Another hypothesis of how opsoclonus might be generated suggests that antibodies block PF to PuC synapses, thus reducing inhibition on the flocculus. This allows spontaneous oscillatory activity in the IOs to be passed to the ocular motor nuclei (17). This hypothesis has already been tested in the context of oculopalatal tremor (OPT) (39, 40). OPT has waveforms that look like large, random oscillations, but the movements around each axis are independent. These studies showed that if oscillatory activity from a normal IO projected through the flocculus to the brainstem, the resulting eye movements were very small and had pulsatile waveforms. The development of OPT required a pulsatile oscillator (caused by abnormally tight electrotonic coupling in the IO), and a learned response from the cerebellar cortex to enhance the movement’s gain. Thus, these results suggest that IO oscillations would not, alone, be enough to cause saccadic oscillations in opsoclonus.
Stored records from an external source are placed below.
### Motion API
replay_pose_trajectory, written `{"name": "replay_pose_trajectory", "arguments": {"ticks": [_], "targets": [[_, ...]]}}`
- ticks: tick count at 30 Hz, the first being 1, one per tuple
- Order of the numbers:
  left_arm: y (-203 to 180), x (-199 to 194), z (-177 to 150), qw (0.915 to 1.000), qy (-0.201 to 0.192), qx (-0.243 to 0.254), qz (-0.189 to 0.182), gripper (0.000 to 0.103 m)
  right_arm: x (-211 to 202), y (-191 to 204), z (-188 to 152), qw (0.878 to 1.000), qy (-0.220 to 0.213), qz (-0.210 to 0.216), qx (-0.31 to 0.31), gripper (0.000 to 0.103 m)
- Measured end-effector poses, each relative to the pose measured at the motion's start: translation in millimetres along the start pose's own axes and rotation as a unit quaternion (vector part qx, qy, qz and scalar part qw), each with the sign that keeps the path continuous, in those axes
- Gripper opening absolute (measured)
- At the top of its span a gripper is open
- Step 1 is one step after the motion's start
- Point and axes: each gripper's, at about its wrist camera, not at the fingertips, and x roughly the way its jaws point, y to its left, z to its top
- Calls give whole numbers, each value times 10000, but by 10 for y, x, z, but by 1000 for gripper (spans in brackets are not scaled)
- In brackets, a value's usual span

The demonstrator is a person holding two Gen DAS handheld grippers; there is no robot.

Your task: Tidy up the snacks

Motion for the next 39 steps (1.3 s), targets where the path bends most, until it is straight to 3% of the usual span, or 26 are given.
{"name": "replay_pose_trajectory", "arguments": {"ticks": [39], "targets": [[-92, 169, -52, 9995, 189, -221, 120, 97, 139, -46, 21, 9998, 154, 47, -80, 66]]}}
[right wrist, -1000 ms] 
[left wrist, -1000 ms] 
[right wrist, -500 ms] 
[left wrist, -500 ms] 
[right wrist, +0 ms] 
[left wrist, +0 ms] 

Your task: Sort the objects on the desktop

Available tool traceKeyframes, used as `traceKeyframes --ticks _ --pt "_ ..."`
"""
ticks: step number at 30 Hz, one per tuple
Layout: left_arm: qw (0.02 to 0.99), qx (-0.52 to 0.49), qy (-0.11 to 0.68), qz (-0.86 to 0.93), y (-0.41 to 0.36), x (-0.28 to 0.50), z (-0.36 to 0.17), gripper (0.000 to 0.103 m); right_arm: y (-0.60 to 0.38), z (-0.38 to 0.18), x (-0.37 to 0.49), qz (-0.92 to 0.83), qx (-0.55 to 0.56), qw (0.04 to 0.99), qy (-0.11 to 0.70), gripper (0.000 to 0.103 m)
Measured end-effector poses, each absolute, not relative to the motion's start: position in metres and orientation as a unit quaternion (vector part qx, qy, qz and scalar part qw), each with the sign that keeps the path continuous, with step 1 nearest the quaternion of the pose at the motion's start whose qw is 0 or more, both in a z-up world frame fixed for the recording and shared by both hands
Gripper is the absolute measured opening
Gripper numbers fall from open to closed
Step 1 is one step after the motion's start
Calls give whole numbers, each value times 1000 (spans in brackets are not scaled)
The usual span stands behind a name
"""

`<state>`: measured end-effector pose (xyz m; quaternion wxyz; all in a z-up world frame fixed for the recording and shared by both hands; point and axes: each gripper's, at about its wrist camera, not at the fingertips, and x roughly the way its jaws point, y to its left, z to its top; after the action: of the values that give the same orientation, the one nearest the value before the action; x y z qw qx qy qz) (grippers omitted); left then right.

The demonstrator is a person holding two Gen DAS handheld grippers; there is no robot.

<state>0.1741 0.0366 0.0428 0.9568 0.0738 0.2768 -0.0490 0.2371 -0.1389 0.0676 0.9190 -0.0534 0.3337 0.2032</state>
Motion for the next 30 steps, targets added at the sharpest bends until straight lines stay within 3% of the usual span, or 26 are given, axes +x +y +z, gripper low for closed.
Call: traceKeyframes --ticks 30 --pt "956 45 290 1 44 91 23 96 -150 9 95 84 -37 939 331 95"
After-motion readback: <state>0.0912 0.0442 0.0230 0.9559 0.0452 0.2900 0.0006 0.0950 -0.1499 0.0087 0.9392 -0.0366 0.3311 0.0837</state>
Square-Wave Macrosaccadic Oscillations

Figure 1D shows an example of SWMSO in our patient (marked S). SWMSO and spindles also occur in cerebellar disorders (41). Thus, we look for the effects of an increased gain of GABAAR in the CB as the mechanism for causing SWMSO. In the Wong et al. (6) model, the cFN, but not the OMV, is inside the feedback loop, so loss of OMV inhibition to the cFN causes the loop gain to increase. They also had to significantly increase the loop delay (no mechanism for which was proposed). In our model, the behavior is very different, because both the cFN and the OMV are inside the feedback loop and the GABAAR dysfunction results in an increased inhibition in both structures.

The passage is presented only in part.